→ Task objective
Your task is to gather the lines below that hold the string "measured".

→ Given information
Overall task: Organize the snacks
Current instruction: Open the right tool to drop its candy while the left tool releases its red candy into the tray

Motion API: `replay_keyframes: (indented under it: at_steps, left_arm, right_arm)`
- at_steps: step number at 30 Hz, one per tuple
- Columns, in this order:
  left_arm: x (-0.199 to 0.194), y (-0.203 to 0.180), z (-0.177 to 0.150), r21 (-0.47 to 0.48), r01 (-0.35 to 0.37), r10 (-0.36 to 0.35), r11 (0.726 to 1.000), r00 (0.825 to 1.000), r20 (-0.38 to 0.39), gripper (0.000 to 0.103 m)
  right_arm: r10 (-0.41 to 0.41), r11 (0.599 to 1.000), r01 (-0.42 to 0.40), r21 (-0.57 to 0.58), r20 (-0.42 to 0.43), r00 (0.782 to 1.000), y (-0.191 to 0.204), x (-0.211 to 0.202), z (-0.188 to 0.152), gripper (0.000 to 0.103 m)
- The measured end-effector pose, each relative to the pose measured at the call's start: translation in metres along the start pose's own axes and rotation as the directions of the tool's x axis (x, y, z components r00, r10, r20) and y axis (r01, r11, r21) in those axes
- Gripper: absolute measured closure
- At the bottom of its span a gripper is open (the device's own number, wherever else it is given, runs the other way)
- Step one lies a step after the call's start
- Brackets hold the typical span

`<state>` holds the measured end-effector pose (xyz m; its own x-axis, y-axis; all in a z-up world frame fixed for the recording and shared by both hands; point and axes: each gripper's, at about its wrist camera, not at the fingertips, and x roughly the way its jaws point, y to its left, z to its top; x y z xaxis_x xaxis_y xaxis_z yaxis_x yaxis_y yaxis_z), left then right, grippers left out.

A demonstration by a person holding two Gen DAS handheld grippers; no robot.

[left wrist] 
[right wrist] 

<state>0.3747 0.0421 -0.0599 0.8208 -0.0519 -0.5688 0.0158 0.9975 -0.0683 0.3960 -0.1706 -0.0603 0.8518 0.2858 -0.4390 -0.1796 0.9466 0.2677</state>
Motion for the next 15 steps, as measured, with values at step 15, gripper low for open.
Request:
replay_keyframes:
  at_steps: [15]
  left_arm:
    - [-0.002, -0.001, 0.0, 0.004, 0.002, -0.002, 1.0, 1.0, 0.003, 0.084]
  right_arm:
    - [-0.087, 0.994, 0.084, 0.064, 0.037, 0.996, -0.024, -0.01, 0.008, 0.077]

→ Reply to the exercise
- The measured end-effector pose, each relative to the pose measured at the call's start: translation in metres along the start pose's own axes and rotation as the directions of the tool's x axis (x, y, z components r00, r10, r20) and y axis (r01, r11, r21) in those axes
- Gripper: absolute measured closure
`<state>` holds the measured end-effector pose (xyz m; its own x-axis, y-axis; all in a z-up world frame fixed for the recording and shared by both hands; point and axes: each gripper's, at about its wrist camera, not at the fingertips, and x roughly the way its jaws point, y to its left, z to its top; x y z xaxis_x xaxis_y xaxis_z yaxis_x yaxis_y yaxis_z), left then right, grippers left out.
Motion for the next 15 steps, as measured, with values at step 15, gripper low for open.

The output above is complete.